Patients’ patience: waiting costs us

Patient: n. an individual awaiting or under medical care and treatment

Patience: n. the quality of bearing pains or trials calmly or without complaint; manifesting forbearance under provocation or strain

For years my ex had an internist who habitually ran an hour behind. No matter what time he arrived for his appointment he was seen an hour later. He spoke to the administrator about it, he chewed out the doc, and even threatened to bill him for the wait time (he was a lawyer, and had billable hours down!). Finally he found a new doc.

Princeton economist Alan Krueger wrote about this a couple of days ago:

…Time is money. So, although it doesn’t currently enter into our national statistics, the time that patients spend getting health care services should be reflected in the way we calculate America’s national health care expenditures.

Any student of Econ 101 knows that economists measure costs by opportunity costs, meaning everything that is given up to get something else. Time spent interacting with the medical system could be used for other activities, like work and leisure. Moreover, spending time getting medical care is not fun. This time should be counted as part of the cost of health care.
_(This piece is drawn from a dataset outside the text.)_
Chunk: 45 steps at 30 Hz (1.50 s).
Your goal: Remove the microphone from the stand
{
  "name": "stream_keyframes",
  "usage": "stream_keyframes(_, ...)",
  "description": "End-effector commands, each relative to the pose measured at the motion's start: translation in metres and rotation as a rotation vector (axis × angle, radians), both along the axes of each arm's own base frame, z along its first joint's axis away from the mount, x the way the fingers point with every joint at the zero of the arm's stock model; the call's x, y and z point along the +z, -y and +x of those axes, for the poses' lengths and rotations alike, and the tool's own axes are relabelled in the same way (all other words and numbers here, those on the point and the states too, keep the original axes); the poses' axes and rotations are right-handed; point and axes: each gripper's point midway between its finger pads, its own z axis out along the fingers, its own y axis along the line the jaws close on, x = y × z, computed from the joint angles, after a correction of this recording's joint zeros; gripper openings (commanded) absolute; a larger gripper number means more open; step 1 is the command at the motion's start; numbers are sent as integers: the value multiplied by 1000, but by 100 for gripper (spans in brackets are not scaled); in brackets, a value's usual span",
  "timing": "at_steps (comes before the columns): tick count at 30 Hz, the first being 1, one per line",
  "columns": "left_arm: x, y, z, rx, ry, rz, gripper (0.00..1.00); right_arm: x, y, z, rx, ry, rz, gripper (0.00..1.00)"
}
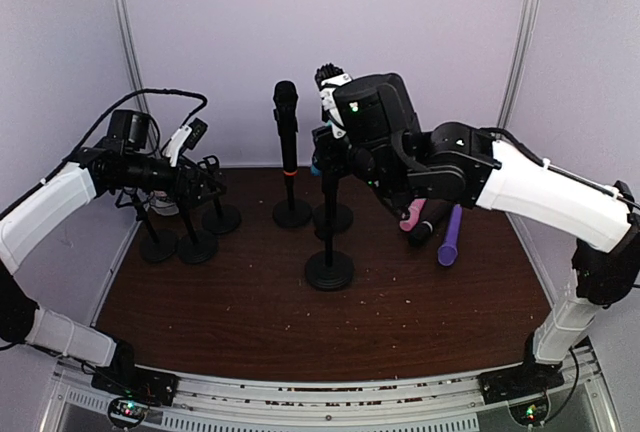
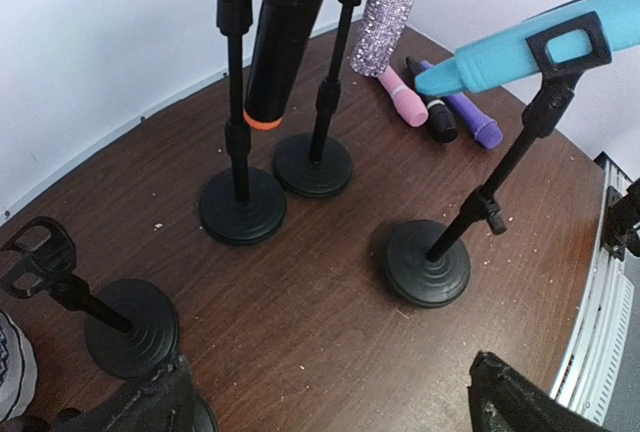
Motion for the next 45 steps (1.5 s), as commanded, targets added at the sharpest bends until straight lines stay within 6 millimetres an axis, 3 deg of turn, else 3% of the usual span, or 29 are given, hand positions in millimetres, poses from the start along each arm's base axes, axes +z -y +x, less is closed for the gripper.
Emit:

He suggests that we undervalue the cost of health care by about 11% by excluding the opportunity costs of waiting for care, which he calculates at about 847 million hours annually. Valuing the time at an average of $17.43 he says Americans spent the equivalent of $240 billion waiting around in 2007.
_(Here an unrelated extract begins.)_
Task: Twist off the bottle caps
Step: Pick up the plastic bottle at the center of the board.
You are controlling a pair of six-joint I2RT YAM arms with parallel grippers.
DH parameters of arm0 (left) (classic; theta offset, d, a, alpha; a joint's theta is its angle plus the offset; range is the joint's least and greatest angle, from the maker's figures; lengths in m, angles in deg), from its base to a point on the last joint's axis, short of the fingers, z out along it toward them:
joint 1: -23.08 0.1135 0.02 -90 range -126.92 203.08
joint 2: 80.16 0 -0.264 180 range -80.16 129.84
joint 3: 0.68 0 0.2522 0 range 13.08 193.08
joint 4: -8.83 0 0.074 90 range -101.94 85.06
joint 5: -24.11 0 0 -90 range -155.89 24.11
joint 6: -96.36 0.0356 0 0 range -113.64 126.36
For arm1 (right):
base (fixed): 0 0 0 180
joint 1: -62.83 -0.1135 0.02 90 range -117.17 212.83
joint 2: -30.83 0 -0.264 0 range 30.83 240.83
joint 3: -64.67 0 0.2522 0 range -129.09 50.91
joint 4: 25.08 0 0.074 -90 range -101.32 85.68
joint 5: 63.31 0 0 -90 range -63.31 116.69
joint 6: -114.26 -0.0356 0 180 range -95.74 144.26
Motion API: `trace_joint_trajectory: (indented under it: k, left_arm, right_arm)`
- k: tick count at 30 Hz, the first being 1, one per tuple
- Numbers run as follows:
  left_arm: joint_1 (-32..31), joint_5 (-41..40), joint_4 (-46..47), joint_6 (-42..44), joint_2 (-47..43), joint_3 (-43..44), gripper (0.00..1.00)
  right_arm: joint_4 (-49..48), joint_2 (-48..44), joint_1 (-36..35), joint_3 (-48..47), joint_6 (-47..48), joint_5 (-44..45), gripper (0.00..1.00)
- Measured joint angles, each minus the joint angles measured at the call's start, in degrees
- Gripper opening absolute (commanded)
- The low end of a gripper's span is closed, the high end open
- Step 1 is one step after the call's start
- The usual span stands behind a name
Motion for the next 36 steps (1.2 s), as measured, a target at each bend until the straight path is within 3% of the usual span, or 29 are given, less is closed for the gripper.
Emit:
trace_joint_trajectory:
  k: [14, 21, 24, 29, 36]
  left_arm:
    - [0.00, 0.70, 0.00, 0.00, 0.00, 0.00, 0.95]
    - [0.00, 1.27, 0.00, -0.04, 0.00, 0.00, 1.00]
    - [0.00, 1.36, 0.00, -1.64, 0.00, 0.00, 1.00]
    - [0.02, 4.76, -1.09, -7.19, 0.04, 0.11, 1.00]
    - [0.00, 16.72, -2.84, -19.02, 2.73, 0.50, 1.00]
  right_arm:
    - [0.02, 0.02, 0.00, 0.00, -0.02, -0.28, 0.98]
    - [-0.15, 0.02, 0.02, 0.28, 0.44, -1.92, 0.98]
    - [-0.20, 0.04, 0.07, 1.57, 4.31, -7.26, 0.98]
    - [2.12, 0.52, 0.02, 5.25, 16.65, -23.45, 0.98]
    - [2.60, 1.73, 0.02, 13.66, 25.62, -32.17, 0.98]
He says that if we’re going to modernize health care record-keeping, we should be including patient time in the equation:

Failing to take account of patient time leads us to exaggerate the productivity of the health care sector, and to understate the cost of health care. The time that patients spend seeking, receiving and paying for health care services is just as real as the dollars they spend for medical services.

I know scheduling is a constant challenge because emergencies do arise, but other industries have figured out a way to keep irregular systems rolling; why can’t physicians?